As duas começaram a andar para fora do palco, em direção ao refeitório, ainda rindo e conversando, onde estavam poucas pessoas da equipe técnica do palco, e alguns bailarinos. Elas pegaram duas das frutas que estavam dentro do cesto no centro da mesa de mogno, sentaram-se, e conversaram com os outros, e o assunto era, claro, sobre a apresentação. E Viviane mudava, discretamente, de assunto quando pediam sua opinião da peça, na qual ela nem prestara atenção, a não ser na sua parte.

Enfim só, em seu quarto, Viviane só queria deitar-se em sua cama e dormir até o anoitecer de amanhã, porém as saudades da irmã mais velha a convenceram de pegar o celular e conversar com ela.

— Estou muito atrasada? — Ela escrevia e lia sua própria mensagem cochichando, e riu após terminar de reler o que enviara.

Depois de poucos minutos, sua Vitória leu sua mensagem, e enviou uns emojis rindo, mandando, logo em seguida:

— Um pouco... — Depois de uns segundos, Vitória foi direto ao assunto. — Mas e então? Conta aí! Como é que foi? Se saiu bem?

Viviane travou por um momento antes de responder. O que iria dizer a sua irmã? Diante seu nervosismo, ela só lembrava do seu desmaio, dos olhares dos outros bailarinos, do seu professor e da platéia; olhares difíceis de saber se eram exatamente voltados à ela. Por uns segundos, agradeceu pela irmã não estar por perto para ver sua preocupação.

— Me saí muito bem! Até me destaquei dos outros do coro!

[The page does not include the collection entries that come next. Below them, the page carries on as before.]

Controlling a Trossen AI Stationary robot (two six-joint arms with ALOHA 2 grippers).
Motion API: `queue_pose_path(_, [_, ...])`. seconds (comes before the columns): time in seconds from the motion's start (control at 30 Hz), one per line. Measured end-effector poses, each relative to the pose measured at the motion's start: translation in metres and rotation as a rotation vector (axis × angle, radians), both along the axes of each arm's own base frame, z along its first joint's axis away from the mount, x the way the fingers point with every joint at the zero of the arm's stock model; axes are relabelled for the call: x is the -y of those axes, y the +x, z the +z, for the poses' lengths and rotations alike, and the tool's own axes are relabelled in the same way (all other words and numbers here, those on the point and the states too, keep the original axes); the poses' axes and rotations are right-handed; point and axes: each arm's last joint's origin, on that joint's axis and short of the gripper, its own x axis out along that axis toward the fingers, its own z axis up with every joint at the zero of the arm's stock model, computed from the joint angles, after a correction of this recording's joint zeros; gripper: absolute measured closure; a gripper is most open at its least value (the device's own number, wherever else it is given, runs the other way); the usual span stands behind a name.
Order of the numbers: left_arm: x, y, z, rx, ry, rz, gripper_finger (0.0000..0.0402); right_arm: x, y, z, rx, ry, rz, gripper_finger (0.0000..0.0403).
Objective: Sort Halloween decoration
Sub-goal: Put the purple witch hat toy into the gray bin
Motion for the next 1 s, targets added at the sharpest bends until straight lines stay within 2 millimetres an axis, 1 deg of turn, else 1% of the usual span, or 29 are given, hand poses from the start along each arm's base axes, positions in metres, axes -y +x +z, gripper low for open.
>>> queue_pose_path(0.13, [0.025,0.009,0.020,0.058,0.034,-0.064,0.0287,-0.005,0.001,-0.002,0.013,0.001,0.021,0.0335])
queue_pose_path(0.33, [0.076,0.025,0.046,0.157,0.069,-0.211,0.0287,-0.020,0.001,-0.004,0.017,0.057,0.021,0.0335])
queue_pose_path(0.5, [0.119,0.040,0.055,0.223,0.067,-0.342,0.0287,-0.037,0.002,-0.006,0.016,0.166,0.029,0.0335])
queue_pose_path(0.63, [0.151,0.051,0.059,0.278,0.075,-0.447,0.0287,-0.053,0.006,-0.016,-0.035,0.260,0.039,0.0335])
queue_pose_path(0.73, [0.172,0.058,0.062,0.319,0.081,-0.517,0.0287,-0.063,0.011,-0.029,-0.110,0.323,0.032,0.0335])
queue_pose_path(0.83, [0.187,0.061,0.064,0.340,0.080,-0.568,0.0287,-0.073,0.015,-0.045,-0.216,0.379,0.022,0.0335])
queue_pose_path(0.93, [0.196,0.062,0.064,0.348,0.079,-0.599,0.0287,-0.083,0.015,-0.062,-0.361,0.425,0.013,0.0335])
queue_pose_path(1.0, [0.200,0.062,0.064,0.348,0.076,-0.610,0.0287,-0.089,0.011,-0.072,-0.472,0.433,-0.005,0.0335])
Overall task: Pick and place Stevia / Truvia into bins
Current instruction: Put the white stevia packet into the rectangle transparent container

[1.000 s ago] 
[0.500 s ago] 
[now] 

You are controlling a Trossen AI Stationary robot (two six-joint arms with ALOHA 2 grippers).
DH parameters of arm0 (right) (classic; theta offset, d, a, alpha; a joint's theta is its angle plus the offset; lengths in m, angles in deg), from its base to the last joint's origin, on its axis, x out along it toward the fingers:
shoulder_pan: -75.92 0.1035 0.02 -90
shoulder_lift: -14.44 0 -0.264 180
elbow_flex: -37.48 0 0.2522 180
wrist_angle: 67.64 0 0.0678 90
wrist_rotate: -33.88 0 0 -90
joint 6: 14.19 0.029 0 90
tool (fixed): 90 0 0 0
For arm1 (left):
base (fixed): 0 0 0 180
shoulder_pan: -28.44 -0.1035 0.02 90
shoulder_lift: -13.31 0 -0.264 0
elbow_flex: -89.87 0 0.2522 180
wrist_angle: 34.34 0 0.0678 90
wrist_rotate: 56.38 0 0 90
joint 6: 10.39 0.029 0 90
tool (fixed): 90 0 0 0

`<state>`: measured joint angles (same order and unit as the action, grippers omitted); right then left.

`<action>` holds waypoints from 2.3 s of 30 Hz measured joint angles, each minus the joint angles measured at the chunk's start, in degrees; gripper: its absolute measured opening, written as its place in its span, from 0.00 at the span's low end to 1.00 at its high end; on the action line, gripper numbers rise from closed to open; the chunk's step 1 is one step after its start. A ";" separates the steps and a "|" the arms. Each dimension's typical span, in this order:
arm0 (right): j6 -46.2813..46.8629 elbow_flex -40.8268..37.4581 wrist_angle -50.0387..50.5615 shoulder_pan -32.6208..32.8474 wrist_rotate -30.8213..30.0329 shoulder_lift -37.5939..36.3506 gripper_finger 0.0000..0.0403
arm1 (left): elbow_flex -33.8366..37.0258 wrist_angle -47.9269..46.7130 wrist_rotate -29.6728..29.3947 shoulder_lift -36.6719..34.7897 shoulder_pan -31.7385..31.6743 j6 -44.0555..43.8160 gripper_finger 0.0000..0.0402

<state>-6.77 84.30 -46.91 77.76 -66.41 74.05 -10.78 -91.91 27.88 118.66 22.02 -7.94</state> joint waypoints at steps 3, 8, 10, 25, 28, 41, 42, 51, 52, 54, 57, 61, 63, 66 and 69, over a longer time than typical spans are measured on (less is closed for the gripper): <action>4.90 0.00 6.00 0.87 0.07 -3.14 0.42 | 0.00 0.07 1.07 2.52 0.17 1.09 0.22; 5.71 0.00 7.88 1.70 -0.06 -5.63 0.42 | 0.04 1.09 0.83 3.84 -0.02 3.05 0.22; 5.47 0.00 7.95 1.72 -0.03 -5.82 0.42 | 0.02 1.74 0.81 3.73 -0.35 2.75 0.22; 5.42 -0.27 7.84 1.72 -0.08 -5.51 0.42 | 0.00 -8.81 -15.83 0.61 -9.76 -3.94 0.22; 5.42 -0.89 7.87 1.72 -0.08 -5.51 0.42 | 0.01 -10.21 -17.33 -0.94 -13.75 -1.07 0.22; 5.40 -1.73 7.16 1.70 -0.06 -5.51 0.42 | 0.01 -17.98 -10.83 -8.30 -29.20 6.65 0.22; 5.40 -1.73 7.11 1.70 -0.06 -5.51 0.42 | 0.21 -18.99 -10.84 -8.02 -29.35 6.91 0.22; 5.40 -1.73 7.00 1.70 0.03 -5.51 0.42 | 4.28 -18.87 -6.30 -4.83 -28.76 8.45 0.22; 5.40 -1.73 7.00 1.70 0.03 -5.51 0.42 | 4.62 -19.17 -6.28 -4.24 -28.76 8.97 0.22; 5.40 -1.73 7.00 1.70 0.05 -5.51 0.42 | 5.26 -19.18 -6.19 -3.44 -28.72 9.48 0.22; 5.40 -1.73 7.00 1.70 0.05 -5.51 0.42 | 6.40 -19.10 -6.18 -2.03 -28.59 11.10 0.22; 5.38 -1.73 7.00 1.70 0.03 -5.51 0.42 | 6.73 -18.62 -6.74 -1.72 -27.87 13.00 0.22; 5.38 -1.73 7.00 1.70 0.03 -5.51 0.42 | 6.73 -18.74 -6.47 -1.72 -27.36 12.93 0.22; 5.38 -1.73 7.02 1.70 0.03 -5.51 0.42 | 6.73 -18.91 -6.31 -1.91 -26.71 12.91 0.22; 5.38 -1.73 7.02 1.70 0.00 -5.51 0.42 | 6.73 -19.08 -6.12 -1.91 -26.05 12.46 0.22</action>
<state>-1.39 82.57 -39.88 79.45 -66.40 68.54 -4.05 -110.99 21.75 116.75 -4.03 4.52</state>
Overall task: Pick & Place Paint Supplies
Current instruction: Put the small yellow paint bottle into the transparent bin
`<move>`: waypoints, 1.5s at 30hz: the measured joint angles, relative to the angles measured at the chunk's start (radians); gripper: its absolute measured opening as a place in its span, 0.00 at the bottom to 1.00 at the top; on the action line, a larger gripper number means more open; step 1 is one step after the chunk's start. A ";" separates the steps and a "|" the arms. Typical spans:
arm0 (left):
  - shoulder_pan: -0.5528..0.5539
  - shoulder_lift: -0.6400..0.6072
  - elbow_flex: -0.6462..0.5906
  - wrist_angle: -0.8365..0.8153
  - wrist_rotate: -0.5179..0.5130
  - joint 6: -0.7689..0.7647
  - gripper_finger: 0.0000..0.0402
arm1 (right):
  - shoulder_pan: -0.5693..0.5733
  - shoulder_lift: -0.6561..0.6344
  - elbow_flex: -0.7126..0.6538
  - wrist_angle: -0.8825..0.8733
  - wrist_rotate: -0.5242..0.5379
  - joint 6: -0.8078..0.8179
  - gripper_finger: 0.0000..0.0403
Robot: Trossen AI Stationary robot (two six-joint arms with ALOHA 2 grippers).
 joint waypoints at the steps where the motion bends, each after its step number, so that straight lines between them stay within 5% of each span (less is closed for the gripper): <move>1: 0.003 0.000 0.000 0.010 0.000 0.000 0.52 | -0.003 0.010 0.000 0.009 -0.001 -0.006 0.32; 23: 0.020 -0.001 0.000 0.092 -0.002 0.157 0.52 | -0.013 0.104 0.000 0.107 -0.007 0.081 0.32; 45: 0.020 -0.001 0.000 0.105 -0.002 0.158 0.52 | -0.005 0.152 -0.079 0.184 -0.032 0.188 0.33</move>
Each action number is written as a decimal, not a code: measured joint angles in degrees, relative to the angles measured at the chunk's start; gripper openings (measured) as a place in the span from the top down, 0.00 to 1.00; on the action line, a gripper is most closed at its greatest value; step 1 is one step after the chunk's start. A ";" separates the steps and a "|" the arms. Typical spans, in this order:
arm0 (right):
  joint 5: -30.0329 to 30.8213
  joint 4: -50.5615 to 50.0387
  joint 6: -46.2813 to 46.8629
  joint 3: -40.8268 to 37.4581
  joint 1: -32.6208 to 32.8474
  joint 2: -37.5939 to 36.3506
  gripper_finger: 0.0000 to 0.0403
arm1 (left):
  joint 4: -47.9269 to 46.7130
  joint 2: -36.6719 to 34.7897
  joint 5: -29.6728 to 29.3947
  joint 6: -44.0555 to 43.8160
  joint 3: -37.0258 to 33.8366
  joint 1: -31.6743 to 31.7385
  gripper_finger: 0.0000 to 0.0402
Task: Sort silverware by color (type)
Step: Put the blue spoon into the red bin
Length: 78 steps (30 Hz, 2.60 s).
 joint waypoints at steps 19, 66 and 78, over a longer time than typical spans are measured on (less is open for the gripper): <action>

— Fantástico! Quer dizer... Já era de se esperar, né?

As irmãs riram.

— Bem... mas e você? Algum aluno seu se destacou na prova?

— Literalmente a metade! Sabe como eles são...

De repente Viviane ouviu alguém bater na sua porta. As batidas a fizeram saltar da cadeira que sentara, e ela deixou escapar um fraco grito.

— Pode entrar. — Falou, após se recompor do leve susto, e fitou a porta para sabe-se lá quem abri-la; logo estranhou a demora dele ou dela de fazer isso. — Está aberta. — Ainda assim, não ouve resposta. Devia estar ouvindo coisas. Quem raios iria até o quarto dela as 23:47 da noite?! Definitivamente, ela não era uma pessoa famosa o suficiente para merecer aquela atenção. Não fez nada além do esperado de uma simples figurante. E se fosse para falar, com certeza falariam logo, ou pelo menos fariam um esforço para procurá-la mais cedo.

Ela balançou a cabeça e voltou a ler a mensagem... Ou melhor, as mensagens da sua irmã.

—... têm uns que querem algo a mais, têm grandes futuros pela frente... Já outros, nem tanto. Típicos de universidade. — Em seguida, leu a outra mensagem, de um minuto após aquela. — Você tá aí?

— Calma, apressada. Eu tô aqui, sim. — Ela mandou emojis rindo, que foi copiado pela irmã.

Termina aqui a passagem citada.